Task brief –
Could you restate word for word every line of the records below, from the first one to the one holding "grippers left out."?

Records drawn from a dataset –
* * *
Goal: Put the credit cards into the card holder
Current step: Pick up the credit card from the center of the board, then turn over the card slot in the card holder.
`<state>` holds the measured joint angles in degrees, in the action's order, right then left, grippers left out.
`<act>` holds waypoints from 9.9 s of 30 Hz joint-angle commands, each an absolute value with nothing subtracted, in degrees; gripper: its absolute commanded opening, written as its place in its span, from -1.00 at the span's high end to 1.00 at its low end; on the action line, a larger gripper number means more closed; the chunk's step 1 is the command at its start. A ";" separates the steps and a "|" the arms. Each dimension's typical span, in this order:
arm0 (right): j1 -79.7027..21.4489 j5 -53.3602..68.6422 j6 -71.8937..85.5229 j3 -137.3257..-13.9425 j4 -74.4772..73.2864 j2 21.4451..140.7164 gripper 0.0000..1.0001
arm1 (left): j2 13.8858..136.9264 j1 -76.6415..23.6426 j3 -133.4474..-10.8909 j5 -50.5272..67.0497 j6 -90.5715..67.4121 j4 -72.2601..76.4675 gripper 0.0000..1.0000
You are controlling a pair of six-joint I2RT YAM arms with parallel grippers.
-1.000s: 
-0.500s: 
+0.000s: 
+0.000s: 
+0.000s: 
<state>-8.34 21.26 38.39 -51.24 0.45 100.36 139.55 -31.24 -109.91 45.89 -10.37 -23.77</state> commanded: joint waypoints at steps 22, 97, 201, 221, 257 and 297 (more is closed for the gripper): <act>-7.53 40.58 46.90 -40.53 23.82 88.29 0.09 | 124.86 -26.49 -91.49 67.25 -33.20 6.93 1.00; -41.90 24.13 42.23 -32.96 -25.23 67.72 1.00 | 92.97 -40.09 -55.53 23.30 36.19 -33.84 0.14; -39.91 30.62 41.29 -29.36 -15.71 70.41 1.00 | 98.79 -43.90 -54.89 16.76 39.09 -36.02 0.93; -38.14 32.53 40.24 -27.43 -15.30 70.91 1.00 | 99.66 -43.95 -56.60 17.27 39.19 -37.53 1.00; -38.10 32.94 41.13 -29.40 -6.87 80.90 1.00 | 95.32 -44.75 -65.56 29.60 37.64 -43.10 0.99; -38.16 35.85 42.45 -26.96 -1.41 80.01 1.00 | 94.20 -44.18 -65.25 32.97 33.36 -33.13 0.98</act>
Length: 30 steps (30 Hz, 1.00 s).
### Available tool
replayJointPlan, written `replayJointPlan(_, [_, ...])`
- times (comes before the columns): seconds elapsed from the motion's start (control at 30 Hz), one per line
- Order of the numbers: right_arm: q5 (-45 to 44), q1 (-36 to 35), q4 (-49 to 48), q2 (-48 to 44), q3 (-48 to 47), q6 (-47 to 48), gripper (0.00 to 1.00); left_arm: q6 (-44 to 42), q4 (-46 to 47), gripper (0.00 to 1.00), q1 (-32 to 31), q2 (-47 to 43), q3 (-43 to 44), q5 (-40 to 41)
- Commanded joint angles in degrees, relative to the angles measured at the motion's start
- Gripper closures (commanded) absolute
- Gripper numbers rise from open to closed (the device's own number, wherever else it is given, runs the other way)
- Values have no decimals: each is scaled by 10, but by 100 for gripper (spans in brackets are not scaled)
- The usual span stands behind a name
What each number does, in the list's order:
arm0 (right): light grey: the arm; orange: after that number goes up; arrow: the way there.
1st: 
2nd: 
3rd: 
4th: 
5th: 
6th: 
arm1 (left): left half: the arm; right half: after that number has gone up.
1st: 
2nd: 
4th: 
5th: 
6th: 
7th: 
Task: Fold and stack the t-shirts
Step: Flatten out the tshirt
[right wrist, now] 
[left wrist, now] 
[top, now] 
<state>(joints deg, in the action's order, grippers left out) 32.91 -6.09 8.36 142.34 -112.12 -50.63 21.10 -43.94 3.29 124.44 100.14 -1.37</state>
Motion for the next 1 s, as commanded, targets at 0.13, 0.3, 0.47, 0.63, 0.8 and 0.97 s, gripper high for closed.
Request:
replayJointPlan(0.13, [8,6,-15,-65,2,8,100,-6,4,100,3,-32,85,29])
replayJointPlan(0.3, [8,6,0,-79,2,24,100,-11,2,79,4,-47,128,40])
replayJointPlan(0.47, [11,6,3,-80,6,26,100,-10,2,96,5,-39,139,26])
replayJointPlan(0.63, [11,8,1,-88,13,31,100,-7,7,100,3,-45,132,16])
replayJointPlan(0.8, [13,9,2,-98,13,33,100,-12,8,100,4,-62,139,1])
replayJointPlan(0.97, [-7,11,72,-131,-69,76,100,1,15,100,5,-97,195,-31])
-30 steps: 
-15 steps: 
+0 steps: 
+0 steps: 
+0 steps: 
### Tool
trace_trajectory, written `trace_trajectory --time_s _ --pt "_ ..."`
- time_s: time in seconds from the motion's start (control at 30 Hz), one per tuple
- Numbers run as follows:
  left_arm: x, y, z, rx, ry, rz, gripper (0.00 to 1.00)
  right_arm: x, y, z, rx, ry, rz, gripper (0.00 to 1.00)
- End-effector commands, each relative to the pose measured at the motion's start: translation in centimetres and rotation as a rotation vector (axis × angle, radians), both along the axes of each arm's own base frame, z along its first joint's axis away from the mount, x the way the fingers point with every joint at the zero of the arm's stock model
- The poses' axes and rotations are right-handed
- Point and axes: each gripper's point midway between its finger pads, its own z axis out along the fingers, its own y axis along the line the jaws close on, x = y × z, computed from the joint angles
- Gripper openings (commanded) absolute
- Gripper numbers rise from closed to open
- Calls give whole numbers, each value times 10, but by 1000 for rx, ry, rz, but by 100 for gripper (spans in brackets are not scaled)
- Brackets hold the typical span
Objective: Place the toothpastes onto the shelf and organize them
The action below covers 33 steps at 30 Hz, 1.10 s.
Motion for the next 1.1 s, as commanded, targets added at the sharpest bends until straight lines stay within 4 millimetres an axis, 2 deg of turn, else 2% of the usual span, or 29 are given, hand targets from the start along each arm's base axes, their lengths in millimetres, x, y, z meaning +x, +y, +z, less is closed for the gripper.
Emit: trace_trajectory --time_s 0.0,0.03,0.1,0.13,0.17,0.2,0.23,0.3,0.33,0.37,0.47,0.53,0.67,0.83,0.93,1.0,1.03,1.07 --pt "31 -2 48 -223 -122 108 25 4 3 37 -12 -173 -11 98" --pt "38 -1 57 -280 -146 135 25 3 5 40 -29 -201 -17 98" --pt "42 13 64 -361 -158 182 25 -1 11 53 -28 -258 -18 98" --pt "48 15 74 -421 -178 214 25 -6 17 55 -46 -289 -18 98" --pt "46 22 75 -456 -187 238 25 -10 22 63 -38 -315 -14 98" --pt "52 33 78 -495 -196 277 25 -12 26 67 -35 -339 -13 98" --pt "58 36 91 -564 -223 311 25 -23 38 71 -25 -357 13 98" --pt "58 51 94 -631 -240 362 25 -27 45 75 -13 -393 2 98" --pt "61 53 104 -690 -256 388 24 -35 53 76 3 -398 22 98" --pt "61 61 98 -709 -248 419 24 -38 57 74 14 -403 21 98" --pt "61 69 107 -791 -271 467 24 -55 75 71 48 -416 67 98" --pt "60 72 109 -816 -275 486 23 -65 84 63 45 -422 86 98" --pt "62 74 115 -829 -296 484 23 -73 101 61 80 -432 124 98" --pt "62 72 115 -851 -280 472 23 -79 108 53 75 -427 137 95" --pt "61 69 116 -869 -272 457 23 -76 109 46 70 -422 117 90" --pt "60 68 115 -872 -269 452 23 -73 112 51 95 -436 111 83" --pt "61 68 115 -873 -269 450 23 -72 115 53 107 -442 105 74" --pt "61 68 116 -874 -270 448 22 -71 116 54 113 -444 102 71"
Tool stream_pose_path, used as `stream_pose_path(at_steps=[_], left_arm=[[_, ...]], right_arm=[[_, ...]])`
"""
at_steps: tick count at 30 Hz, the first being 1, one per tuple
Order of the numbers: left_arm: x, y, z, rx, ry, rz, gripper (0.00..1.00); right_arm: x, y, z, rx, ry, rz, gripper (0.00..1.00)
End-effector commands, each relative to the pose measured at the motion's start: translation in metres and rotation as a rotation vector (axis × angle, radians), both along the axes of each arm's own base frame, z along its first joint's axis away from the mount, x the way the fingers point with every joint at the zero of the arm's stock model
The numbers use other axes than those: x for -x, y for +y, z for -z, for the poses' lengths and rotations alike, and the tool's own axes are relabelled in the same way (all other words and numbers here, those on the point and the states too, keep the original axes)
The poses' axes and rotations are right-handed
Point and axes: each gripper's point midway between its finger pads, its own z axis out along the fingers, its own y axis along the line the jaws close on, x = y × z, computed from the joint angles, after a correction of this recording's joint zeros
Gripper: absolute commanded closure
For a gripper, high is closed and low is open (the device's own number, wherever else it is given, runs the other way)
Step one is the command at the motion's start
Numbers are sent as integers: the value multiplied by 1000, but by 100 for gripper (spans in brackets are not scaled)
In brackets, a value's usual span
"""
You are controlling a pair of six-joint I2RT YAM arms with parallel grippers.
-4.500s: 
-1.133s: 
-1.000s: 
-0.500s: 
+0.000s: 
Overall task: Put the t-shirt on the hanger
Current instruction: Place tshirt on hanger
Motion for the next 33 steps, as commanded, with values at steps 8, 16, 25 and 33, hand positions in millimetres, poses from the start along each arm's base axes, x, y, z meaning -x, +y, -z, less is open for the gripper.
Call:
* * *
Output of the exercise –
Goal: Put the credit cards into the card holder
Current step: Pick up the credit card from the center of the board, then turn over the card slot in the card holder.
`<state>` holds the measured joint angles in degrees, in the action's order, right then left, grippers left out.

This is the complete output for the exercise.